Work request: Of the lines below, write out exactly those from the line with "hand in the image above?" through the line with "right finger in the image above?", both included, and skip the rest.

Data in this exercise:
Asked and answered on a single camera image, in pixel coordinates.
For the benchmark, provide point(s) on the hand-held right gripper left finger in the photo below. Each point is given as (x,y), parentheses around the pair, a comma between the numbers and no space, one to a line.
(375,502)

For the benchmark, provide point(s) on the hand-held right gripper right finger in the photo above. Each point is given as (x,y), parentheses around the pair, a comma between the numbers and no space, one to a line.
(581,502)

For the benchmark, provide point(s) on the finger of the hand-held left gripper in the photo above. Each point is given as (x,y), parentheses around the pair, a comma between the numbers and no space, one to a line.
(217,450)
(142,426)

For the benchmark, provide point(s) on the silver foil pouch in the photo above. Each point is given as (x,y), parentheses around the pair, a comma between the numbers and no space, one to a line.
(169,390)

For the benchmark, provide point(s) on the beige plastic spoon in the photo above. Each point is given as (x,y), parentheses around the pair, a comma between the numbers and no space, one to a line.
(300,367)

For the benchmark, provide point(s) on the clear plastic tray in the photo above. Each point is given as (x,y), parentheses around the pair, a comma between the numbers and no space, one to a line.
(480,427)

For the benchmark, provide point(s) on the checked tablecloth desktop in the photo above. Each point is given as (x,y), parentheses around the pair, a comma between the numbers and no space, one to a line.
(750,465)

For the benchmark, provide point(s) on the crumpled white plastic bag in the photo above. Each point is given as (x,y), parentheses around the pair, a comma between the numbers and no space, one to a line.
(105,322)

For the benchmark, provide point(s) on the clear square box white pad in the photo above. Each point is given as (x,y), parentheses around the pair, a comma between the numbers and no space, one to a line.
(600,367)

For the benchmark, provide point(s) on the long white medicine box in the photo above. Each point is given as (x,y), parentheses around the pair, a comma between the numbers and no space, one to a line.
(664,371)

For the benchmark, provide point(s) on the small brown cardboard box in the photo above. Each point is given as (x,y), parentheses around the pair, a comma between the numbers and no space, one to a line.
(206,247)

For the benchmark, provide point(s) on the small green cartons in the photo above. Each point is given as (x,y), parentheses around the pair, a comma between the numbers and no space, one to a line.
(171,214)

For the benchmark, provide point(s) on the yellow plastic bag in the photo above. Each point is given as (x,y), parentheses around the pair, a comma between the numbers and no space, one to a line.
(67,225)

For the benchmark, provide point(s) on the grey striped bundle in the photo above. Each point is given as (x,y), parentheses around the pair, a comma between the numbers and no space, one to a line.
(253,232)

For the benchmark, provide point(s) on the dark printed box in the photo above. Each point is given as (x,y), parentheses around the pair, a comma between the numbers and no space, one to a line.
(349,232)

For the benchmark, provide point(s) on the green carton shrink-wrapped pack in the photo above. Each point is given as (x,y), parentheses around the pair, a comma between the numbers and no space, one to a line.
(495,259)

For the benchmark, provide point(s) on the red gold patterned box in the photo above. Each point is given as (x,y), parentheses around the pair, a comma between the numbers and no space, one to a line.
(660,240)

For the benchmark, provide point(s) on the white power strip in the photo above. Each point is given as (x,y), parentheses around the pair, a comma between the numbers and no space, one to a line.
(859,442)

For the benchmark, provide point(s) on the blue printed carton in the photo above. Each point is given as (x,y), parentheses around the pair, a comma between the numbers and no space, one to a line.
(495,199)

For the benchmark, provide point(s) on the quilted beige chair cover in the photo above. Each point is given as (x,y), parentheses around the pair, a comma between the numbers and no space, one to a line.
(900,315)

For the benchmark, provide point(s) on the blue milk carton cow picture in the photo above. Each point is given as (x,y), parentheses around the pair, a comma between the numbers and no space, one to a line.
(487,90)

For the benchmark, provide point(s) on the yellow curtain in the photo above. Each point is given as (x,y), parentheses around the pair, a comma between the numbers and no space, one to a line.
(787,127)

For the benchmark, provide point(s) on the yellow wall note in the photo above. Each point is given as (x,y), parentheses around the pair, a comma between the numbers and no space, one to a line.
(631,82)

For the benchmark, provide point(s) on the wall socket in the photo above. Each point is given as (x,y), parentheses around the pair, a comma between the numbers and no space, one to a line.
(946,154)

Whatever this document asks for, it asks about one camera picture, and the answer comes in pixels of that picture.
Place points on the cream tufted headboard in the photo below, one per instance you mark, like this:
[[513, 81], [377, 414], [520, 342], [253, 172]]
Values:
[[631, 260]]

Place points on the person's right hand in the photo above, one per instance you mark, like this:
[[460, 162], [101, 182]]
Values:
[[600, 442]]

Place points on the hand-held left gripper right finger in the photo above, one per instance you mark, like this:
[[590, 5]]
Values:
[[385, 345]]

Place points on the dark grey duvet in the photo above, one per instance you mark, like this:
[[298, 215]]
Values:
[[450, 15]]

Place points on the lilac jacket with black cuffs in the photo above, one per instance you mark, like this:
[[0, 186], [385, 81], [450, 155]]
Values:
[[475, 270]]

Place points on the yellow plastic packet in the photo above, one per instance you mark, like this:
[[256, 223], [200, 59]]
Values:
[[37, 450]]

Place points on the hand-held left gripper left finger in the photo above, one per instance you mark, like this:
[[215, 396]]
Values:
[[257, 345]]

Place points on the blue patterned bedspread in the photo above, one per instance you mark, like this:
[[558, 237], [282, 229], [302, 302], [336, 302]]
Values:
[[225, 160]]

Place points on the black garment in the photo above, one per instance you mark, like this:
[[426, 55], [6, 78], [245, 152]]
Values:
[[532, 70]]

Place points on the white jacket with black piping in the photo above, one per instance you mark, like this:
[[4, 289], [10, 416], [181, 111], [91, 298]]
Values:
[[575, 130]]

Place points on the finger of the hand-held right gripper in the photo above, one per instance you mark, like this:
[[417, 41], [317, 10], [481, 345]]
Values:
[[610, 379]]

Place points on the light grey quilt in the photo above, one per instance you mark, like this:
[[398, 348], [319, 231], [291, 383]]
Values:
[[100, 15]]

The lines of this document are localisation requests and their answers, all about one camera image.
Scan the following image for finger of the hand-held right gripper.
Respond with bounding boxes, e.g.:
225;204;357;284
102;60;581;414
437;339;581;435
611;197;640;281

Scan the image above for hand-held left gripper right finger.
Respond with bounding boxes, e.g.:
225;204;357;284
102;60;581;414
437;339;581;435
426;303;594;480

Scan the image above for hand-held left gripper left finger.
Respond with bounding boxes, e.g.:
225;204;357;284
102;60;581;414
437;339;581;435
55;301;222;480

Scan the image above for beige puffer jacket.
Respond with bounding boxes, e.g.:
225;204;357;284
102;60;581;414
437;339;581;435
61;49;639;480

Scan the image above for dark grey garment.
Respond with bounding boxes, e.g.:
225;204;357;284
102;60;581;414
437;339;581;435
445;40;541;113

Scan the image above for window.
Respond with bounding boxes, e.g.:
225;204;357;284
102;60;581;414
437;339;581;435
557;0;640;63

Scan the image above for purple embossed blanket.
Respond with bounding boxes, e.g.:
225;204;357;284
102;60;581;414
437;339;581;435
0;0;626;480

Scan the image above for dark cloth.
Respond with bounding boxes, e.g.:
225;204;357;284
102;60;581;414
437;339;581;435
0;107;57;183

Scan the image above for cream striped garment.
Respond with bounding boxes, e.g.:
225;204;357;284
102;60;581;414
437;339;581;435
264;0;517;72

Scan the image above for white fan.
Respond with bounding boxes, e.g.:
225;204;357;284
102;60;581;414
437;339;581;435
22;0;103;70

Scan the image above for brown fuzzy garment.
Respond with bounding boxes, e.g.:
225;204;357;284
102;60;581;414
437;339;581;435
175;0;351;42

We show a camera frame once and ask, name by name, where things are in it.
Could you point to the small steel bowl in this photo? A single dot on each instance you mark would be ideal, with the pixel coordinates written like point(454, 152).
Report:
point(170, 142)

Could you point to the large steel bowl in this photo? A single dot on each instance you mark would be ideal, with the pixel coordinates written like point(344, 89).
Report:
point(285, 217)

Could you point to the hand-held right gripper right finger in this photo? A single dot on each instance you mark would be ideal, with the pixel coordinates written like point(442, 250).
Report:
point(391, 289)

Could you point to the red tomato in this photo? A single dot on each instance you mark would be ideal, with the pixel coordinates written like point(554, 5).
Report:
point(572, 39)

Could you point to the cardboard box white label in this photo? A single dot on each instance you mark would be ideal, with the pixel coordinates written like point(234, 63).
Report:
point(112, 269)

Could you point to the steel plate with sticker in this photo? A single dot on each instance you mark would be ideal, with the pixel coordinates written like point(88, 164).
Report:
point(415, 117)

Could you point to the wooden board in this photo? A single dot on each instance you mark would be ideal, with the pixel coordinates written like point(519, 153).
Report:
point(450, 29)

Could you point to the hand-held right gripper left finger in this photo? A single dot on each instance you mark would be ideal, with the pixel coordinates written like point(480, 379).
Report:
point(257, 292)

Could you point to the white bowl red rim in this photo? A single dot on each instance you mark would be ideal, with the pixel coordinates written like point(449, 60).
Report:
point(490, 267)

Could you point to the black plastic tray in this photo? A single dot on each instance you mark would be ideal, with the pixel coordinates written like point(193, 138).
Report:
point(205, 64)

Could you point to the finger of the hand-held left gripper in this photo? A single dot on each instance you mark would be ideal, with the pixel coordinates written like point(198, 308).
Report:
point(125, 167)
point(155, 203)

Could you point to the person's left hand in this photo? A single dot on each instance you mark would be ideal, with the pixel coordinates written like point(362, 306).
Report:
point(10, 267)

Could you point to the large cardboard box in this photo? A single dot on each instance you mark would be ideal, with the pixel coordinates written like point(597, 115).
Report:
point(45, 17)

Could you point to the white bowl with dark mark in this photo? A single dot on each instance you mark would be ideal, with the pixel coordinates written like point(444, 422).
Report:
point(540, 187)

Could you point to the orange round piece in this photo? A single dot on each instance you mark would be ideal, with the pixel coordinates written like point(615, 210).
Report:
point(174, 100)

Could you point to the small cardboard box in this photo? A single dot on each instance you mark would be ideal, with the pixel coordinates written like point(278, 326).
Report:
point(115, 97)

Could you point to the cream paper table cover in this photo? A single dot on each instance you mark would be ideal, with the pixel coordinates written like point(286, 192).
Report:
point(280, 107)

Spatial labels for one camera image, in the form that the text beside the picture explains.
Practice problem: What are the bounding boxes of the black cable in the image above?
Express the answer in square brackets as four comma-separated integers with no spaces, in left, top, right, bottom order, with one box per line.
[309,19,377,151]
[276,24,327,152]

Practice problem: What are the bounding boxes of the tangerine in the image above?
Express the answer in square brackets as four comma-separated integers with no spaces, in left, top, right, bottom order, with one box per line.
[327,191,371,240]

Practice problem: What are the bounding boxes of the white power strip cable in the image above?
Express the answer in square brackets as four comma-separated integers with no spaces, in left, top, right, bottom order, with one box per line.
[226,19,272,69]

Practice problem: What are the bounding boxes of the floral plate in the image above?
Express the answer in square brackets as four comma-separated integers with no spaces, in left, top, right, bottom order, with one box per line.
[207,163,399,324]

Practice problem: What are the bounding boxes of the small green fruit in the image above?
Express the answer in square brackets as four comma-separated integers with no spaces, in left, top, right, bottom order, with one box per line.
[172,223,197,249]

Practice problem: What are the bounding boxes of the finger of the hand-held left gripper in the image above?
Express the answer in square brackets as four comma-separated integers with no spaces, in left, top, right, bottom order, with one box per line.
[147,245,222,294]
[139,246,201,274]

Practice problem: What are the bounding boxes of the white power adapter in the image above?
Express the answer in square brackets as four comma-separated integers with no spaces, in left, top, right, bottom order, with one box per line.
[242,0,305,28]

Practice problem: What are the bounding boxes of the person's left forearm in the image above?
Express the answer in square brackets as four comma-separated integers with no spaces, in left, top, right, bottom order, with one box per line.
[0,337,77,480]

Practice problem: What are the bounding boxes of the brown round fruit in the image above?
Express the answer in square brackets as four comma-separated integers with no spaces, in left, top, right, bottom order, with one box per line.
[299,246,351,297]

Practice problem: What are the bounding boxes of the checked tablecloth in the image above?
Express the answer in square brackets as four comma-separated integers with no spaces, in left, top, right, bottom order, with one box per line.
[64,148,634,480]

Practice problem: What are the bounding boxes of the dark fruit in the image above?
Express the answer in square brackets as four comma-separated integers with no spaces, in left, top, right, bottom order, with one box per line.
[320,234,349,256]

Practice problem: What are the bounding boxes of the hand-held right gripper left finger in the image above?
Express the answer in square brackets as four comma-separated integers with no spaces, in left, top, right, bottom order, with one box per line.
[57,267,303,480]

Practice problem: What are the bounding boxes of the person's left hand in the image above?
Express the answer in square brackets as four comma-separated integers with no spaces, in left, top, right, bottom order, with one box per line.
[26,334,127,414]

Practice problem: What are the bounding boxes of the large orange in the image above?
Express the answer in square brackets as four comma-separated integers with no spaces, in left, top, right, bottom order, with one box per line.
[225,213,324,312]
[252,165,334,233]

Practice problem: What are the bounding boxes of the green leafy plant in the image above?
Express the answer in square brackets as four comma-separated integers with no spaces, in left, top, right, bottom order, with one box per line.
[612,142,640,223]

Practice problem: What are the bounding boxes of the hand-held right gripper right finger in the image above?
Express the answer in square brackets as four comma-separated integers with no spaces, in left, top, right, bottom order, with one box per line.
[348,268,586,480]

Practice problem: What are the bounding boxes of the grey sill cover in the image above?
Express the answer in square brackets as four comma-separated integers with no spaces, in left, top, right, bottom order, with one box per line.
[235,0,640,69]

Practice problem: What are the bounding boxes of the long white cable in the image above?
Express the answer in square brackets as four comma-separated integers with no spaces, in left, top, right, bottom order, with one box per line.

Answer to this exercise:
Practice problem: What are the bounding boxes of the person's left hand in the image above?
Express the answer in square brackets as four comma-separated integers with no spaces, in left, top, right, bottom order, with one box per line.
[26,334,127,414]

Practice problem: What are the bounding boxes of the large orange in the image above?
Express the answer in square brackets as four comma-separated integers with no spaces, in left, top, right, bottom order, with one box per line.
[225,213,324,312]
[252,165,334,233]

Practice problem: What are the bounding boxes of the green leafy plant in the image above?
Express the answer in square brackets as four comma-separated integers with no spaces, in left, top, right, bottom order, with one box per line.
[612,142,640,223]

Practice problem: What are the bounding boxes of the hand-held right gripper right finger in the image above?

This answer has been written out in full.